The most cost-effective efficiency measures for commercial buildings fall into three tiers based on their cost per ton of CO2 avoided and their impact on energy use intensity. Understanding these tiers helps operators prioritize investments and build a phased compliance plan that maximizes return on capital.
- Tier 1: Operational improvements require little or no capital investment and typically reduce energy consumption by 5 to 15 percent. These include optimizing HVAC schedules, adjusting setpoints based on occupancy data, commissioning existing systems to ensure they operate as designed, sealing duct leaks, and improving building automation programming. The cost per ton of CO2 avoided is often negative, meaning the energy savings exceed the implementation cost immediately.
- Tier 2: Equipment upgrades require moderate capital investment with payback periods of three to seven years. LED lighting retrofits, variable frequency drive installations on fans and pumps, economizer repairs, building envelope improvements, and boiler or chiller replacements with high-efficiency units fall into this category. The cost per ton of CO2 avoided typically ranges from $20 to $80, well below the cost of carbon offsets in most markets.
- Tier 3: Deep retrofits and electrification involve significant capital investment with longer payback periods of eight to fifteen years. Building envelope overhauls, heat pump conversions, window replacements, and comprehensive mechanical system redesigns can reduce energy consumption by 30 to 50 percent but require substantial upfront expenditure. These investments are most appropriate for buildings with long hold periods and access to favorable financing or incentive programs.
The Carbon Offset Approach: Buying Compliance
Carbon offsets represent a claim that a specific quantity of greenhouse gas emissions has been reduced or removed elsewhere in exchange for a payment. In the context of BPS compliance, offsets allow building owners to meet emissions targets without physically reducing their building's energy consumption. Some jurisdictions explicitly allow offset purchases as a compliance pathway, while others restrict or prohibit them, requiring actual building-level reductions.
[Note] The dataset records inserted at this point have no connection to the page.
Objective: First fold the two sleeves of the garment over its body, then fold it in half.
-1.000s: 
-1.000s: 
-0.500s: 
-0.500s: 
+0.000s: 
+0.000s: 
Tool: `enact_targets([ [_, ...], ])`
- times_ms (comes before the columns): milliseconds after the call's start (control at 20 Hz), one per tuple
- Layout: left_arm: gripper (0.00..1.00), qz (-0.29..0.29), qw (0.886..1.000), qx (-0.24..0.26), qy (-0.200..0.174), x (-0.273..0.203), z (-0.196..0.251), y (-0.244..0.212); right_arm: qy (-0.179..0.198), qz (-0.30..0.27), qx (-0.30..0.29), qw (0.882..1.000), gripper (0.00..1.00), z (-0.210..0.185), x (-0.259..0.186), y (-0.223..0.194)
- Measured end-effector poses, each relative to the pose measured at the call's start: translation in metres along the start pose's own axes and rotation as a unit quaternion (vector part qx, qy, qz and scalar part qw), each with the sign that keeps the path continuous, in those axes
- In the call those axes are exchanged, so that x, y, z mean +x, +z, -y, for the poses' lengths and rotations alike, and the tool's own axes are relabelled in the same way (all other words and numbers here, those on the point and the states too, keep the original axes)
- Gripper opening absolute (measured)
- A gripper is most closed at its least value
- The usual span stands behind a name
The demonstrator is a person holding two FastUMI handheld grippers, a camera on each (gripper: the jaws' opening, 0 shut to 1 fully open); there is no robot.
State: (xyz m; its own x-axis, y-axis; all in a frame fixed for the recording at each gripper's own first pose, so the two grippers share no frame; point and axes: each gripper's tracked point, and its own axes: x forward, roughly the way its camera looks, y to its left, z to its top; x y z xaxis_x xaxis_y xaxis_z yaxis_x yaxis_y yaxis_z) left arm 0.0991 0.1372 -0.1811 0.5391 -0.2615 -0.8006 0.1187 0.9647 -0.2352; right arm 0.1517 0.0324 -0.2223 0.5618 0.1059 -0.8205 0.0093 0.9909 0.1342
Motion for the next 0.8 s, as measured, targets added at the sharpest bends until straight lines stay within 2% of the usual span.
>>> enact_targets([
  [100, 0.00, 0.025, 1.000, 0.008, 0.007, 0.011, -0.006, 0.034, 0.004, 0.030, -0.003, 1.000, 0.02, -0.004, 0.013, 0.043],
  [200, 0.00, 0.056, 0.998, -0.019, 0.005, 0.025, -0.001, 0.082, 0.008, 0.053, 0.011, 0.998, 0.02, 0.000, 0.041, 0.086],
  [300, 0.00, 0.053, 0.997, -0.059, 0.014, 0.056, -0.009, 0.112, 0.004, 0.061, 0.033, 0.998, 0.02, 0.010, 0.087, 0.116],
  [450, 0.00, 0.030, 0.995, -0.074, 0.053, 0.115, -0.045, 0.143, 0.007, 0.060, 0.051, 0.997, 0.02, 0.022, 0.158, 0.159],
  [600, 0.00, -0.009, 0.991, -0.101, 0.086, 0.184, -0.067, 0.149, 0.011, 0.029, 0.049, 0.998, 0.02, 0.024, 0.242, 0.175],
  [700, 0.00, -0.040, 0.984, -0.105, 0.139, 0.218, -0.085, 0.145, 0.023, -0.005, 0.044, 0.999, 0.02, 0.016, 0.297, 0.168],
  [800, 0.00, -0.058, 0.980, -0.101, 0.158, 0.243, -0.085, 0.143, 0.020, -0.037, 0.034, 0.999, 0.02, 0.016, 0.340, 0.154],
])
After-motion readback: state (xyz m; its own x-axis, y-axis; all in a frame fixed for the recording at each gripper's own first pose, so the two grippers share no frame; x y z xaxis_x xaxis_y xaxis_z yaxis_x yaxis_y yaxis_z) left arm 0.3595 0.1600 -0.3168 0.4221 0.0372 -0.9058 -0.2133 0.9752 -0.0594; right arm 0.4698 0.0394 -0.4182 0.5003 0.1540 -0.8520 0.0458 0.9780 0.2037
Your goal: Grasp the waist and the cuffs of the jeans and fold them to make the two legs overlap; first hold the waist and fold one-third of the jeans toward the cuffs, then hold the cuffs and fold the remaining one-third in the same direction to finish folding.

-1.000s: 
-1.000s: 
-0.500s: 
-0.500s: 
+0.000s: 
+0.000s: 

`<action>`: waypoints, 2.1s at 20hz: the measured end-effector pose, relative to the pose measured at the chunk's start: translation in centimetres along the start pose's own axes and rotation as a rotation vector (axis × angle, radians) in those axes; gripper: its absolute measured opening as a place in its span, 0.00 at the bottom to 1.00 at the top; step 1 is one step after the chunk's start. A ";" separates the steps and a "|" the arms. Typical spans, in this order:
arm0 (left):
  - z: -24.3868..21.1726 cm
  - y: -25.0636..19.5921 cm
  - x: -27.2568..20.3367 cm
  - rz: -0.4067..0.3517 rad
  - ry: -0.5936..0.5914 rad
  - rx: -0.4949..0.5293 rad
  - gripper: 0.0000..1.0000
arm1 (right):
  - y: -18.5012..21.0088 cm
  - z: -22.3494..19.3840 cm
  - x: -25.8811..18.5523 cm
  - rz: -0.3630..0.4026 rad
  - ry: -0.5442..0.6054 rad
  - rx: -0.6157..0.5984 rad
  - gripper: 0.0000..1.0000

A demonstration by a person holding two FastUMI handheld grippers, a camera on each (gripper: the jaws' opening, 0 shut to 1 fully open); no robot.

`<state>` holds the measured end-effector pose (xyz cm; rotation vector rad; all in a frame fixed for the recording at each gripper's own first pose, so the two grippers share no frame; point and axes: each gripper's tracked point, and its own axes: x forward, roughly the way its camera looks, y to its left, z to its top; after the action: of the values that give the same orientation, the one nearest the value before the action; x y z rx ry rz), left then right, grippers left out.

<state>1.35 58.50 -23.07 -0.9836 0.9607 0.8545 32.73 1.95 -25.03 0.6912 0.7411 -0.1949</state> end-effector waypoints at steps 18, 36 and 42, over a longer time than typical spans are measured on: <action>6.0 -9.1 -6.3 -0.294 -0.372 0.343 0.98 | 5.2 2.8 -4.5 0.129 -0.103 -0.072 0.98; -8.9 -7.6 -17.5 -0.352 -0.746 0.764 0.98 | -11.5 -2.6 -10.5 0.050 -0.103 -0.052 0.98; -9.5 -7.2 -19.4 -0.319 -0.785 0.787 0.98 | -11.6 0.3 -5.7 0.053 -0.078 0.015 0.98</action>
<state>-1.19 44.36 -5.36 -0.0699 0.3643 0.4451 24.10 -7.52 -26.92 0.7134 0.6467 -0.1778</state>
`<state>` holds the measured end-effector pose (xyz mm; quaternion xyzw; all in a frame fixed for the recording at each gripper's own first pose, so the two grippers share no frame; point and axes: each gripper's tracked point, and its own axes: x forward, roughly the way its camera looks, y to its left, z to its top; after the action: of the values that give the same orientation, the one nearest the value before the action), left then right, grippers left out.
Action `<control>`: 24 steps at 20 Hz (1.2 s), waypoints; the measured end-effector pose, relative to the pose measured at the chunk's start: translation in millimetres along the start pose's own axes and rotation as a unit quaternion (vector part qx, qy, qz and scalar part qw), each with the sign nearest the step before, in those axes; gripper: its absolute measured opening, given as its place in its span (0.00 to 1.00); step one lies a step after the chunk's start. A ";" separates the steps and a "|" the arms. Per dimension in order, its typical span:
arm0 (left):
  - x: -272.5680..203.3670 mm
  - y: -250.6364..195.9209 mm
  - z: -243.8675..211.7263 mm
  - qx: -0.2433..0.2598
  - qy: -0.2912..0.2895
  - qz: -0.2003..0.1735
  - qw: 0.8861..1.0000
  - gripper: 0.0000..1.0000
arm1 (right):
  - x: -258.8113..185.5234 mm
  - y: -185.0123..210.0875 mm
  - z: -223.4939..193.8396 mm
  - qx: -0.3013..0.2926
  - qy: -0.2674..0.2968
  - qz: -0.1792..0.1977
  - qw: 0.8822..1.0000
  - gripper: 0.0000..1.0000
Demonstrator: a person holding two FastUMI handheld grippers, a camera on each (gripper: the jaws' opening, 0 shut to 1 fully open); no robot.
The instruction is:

The price of carbon offsets varies enormously depending on the type, quality, and verification standard. Voluntary market offsets have traded at prices ranging from $5 to $50 per metric ton of CO2 in recent years, with higher-quality offsets from verified removal projects commanding premiums. For a 500,000-square-foot office building emitting 3,000 metric tons of CO2 annually and needing to reduce emissions by 40 percent to meet its BPS target, purchasing offsets for 1,200 tons at $30 per ton would cost $36,000 per year. That figure represents the recurring annual cost for as long as the building remains out of compliance with the standard.
A Class B office building in Washington, D.C. analyzed its compliance options under the BEPS program. Operational efficiency improvements costing $180,000 would reduce emissions by 22 percent with a 2.4-year payback from energy savings. Purchasing offsets for the same reduction would cost $28,000 annually with no payback and no reduction in actual utility costs. Over a 10-year hold period, the efficiency investment saves $570,000 net of the initial cost, while the offset approach costs $280,000 cumulative.
Offset Quality and Regulatory Risk
Not all offsets are accepted for BPS compliance, and the regulatory landscape around offset quality is tightening. Several jurisdictions have restricted the types of offsets that qualify, requiring verified additionality, permanence, and location-based criteria. Building owners who purchase low-quality offsets may find them disqualified in future compliance periods, requiring additional expenditure to meet the standard. The reputational risk of relying on offsets that are later questioned or invalidated adds another dimension of uncertainty to the offset approach.
The Hybrid Strategy: Efficiency First, Offsets for the Gap
The most pragmatic compliance strategy for most commercial buildings combines efficiency investments with targeted offset purchases. The framework is straightforward: invest in every efficiency measure that delivers a positive return on capital within the building's hold period, then use offsets to bridge any remaining gap between achieved reductions and the compliance target. This approach maximizes the financial return on capital deployed, minimizes recurring offset costs, and creates a credible pathway to full compliance through physical reductions over time.
- Conduct a detailed energy audit that quantifies the EUI and emissions reduction potential of every feasible efficiency measure, along with its cost, payback period, and implementation timeline.
- Rank measures by cost-effectiveness. Prioritize investments that deliver the lowest cost per unit of emissions reduced, starting with no-cost and low-cost operational improvements before moving to capital-intensive equipment upgrades.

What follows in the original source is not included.